## WHAT NEEDS TO BE DONE
After the line containing "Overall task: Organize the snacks", copy nothing more; up to and including it, copy every line of the listing exactly from the first, leaving out the pictures.

## DATA SECTION
────────────────────

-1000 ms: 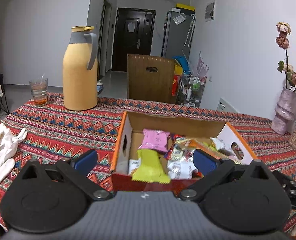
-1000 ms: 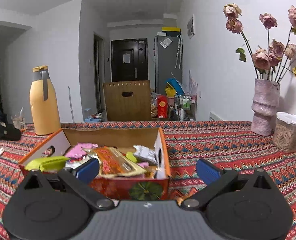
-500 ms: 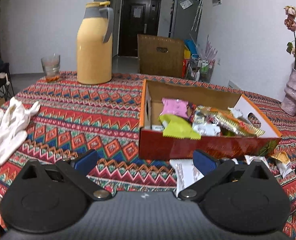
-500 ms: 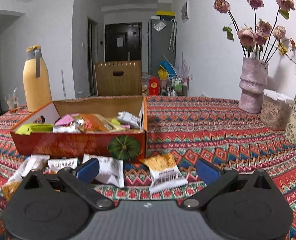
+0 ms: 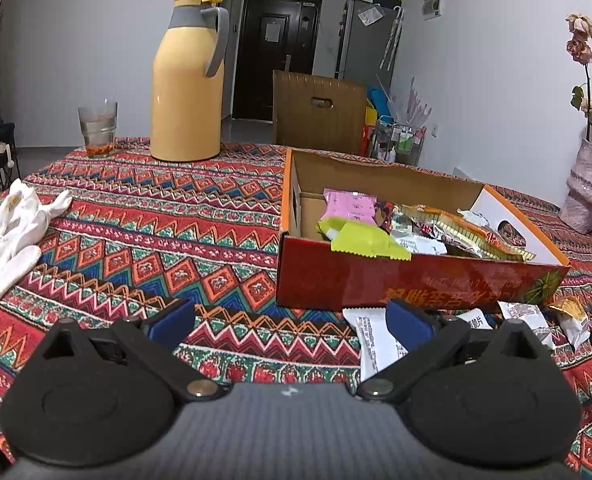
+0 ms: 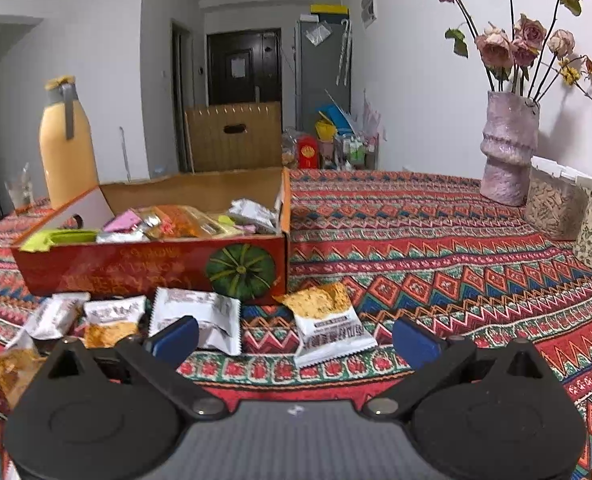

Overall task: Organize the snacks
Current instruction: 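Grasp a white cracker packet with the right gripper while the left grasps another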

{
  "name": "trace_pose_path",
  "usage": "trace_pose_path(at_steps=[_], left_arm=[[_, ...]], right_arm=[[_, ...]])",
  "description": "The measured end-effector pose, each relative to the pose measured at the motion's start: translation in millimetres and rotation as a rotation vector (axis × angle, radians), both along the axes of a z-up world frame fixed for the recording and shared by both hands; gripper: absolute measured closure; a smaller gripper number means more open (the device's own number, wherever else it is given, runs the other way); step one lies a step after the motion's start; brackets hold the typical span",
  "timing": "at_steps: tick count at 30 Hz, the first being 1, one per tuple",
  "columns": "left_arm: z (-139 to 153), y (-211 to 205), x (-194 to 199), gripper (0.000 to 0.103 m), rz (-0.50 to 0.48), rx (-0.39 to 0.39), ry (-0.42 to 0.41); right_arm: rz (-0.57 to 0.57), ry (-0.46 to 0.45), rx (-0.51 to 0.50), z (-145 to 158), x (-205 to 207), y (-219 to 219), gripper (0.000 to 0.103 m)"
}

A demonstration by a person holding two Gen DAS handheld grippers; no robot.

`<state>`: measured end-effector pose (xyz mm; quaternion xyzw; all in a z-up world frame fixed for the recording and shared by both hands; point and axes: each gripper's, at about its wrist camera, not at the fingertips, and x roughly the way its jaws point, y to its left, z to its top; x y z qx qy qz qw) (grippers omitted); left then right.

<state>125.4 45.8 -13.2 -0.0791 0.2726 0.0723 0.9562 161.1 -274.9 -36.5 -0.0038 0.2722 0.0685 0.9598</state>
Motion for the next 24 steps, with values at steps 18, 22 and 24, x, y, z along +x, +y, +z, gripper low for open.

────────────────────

## THE COMPLETED TASK
-1000 ms: 
-1000 ms: 
-500 ms: 
-500 ms: 
+0 ms: 
+0 ms: 

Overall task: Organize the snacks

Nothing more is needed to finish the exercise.